# Problem description
The exercise asks you to copy every line below in which "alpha" appears.

----------------

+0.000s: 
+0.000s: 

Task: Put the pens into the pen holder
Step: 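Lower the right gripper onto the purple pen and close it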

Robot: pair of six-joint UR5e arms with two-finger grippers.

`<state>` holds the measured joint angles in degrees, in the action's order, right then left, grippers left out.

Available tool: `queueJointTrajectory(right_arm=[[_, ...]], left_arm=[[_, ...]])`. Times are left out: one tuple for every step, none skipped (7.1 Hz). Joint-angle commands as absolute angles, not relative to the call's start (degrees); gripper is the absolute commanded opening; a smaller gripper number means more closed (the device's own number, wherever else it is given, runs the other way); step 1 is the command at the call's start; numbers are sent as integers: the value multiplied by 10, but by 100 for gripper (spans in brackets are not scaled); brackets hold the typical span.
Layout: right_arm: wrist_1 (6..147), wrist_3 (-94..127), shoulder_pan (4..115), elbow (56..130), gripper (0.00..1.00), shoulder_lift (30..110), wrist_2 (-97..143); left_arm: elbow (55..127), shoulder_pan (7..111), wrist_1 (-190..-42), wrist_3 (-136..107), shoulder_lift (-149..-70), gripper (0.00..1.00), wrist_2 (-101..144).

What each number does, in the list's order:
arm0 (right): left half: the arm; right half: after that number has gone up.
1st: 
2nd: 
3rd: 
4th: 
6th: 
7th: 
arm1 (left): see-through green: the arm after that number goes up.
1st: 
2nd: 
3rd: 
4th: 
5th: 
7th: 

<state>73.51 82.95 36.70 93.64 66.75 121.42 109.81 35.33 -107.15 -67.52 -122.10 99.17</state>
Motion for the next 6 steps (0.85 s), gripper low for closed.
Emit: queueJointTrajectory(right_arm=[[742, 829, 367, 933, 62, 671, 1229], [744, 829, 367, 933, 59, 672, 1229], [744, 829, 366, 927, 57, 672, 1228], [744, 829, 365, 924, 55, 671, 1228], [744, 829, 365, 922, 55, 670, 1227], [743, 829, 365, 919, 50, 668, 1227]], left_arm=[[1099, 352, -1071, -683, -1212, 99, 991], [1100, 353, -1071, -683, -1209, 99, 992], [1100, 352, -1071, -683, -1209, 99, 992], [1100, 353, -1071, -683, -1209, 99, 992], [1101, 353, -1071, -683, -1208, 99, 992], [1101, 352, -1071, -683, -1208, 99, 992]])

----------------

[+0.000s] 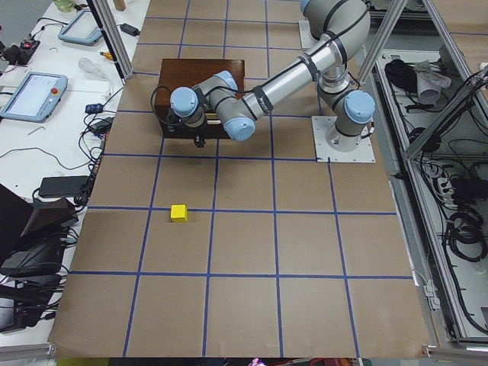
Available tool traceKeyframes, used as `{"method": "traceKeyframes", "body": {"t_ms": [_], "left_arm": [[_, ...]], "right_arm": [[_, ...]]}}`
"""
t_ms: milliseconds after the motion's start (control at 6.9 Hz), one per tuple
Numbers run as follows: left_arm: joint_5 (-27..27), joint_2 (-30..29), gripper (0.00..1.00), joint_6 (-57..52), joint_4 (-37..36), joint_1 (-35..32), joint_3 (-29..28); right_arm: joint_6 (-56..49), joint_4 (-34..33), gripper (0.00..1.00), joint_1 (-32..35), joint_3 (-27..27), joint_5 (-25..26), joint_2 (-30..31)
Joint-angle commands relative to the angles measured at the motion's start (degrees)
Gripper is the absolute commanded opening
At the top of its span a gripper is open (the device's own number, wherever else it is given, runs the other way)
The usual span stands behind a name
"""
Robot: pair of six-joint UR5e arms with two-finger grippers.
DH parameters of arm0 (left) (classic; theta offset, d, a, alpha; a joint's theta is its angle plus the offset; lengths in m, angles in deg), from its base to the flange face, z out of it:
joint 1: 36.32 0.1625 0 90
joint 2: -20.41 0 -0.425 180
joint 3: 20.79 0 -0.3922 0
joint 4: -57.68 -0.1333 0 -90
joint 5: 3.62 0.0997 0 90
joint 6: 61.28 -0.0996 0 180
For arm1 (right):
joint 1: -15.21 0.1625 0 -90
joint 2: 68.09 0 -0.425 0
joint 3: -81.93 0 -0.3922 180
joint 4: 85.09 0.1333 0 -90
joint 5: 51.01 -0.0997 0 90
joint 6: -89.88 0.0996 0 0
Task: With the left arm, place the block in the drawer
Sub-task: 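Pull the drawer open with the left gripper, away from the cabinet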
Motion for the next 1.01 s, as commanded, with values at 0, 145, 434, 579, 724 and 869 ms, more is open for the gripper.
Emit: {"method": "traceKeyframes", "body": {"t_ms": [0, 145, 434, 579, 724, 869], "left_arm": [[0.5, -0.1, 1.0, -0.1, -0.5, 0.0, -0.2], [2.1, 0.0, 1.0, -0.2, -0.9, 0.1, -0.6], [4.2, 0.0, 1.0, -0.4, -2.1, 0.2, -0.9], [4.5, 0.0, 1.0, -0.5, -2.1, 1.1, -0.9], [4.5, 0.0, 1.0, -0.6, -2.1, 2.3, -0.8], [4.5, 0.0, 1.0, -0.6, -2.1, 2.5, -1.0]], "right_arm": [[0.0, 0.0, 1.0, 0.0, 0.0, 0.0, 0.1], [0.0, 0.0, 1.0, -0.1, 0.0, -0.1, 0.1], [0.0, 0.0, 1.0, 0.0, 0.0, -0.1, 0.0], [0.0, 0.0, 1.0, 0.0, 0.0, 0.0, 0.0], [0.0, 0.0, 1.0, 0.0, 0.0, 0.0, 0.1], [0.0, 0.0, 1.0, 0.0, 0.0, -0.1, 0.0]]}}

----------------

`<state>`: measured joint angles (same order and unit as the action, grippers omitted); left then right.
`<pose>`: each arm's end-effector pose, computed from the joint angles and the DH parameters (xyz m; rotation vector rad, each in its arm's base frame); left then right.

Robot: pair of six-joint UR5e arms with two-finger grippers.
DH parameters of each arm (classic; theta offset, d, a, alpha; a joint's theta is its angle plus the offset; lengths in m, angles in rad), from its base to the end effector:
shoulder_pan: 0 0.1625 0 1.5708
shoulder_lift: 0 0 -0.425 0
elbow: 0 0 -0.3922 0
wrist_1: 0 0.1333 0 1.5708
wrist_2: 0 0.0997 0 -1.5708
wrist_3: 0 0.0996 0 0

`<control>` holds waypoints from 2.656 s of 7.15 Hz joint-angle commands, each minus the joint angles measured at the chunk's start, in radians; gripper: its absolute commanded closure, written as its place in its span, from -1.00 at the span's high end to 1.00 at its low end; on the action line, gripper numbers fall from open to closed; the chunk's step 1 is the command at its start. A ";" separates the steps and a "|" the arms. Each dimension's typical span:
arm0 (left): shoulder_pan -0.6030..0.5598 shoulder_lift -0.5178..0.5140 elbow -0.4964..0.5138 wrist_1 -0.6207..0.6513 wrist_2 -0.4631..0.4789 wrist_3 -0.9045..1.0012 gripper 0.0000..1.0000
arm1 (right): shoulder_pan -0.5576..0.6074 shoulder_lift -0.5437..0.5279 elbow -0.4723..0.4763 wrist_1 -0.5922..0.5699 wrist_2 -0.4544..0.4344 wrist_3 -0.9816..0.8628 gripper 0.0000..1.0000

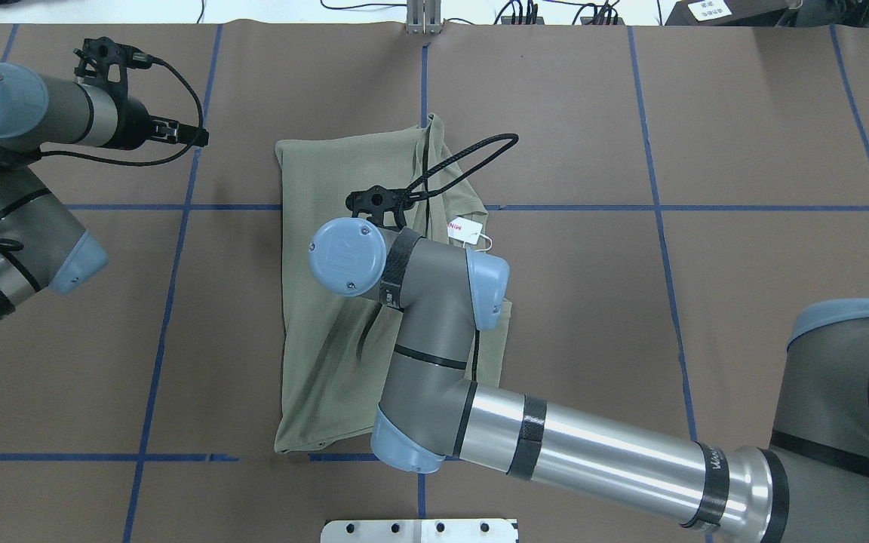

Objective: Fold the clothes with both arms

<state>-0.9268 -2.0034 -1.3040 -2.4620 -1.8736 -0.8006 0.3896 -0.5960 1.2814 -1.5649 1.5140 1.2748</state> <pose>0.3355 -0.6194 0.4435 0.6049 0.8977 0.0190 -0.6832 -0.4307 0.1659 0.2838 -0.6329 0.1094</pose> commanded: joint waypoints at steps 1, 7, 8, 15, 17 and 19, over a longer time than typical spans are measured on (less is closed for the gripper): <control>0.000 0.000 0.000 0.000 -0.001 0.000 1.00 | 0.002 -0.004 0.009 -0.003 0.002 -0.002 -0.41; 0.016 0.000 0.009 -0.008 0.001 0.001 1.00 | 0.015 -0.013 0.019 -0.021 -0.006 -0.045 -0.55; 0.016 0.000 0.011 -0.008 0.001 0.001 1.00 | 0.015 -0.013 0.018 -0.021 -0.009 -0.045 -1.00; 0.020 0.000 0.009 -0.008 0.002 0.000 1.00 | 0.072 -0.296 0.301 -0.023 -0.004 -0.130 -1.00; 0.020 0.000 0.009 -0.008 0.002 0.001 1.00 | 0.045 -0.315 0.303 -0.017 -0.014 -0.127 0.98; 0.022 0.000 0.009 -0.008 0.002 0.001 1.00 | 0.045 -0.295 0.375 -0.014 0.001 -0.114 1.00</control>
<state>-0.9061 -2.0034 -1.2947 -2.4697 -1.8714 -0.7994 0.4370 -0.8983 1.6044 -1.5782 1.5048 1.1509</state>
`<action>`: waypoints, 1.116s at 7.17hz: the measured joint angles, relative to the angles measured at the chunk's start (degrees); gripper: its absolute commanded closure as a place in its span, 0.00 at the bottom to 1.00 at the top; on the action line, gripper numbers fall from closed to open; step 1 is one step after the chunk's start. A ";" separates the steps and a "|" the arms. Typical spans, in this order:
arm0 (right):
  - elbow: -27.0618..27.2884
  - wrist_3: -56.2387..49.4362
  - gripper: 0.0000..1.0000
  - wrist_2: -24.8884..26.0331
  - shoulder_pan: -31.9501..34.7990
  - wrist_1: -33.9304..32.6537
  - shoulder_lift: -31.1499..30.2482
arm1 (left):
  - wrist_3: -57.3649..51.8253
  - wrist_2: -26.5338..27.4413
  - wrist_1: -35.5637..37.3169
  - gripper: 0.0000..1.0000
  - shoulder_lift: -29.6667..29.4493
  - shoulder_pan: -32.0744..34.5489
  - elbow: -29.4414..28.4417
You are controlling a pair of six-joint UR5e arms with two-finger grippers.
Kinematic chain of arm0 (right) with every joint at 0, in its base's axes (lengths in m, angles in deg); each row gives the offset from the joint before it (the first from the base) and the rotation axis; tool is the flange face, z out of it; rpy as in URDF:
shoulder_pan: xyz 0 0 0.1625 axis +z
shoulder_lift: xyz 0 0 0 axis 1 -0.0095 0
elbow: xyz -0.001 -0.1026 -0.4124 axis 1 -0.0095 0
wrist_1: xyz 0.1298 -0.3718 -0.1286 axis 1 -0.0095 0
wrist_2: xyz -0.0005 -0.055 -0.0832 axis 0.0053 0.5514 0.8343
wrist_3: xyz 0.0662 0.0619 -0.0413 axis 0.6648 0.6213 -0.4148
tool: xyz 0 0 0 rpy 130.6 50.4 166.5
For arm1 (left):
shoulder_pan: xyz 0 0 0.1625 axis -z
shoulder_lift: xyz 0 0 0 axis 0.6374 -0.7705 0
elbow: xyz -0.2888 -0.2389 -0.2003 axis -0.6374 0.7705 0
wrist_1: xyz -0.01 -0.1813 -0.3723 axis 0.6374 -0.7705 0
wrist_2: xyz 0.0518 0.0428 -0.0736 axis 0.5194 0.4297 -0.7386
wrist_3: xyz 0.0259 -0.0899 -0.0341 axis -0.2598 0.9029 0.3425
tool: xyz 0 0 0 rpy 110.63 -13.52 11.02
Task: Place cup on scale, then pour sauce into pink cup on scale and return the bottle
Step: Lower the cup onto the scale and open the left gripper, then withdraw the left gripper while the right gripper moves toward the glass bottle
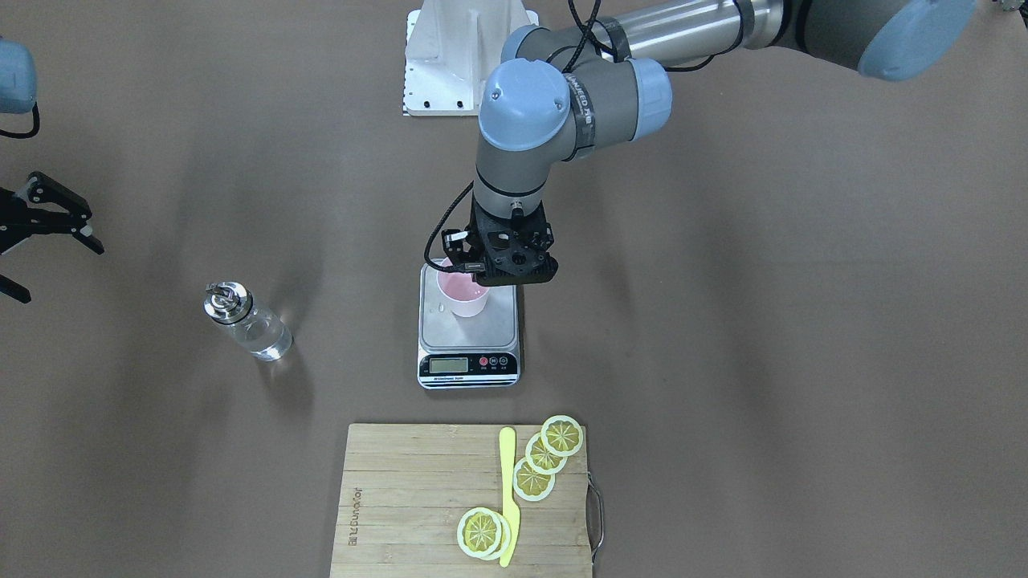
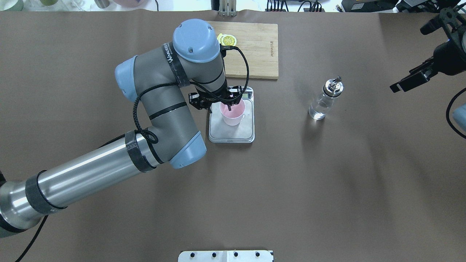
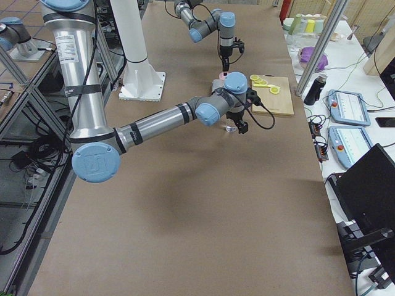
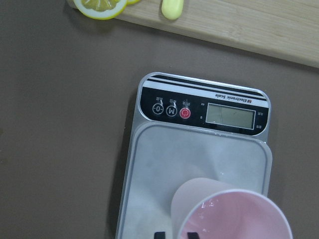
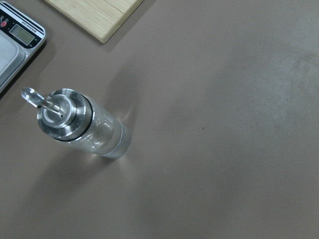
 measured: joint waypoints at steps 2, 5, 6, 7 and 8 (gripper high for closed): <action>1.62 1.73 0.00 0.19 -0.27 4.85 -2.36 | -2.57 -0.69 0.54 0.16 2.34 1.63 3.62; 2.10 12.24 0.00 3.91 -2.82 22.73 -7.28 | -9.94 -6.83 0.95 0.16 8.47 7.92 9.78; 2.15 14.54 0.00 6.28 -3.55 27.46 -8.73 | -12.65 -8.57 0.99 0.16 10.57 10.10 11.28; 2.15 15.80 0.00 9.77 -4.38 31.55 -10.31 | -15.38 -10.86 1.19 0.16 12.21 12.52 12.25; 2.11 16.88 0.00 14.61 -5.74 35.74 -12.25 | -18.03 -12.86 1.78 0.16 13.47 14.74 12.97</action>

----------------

# Output
DH parameters of arm0 (left) (classic; theta offset, d, a, alpha; a joint's theta is its angle plus the offset; lengths in m, angles in deg), from its base to the flange face, z out of it:
DH parameters of each arm (classic; theta offset, d, a, alpha; a joint's theta is its angle plus the offset; lengths in m, angles in rad), from its base to the end effector:

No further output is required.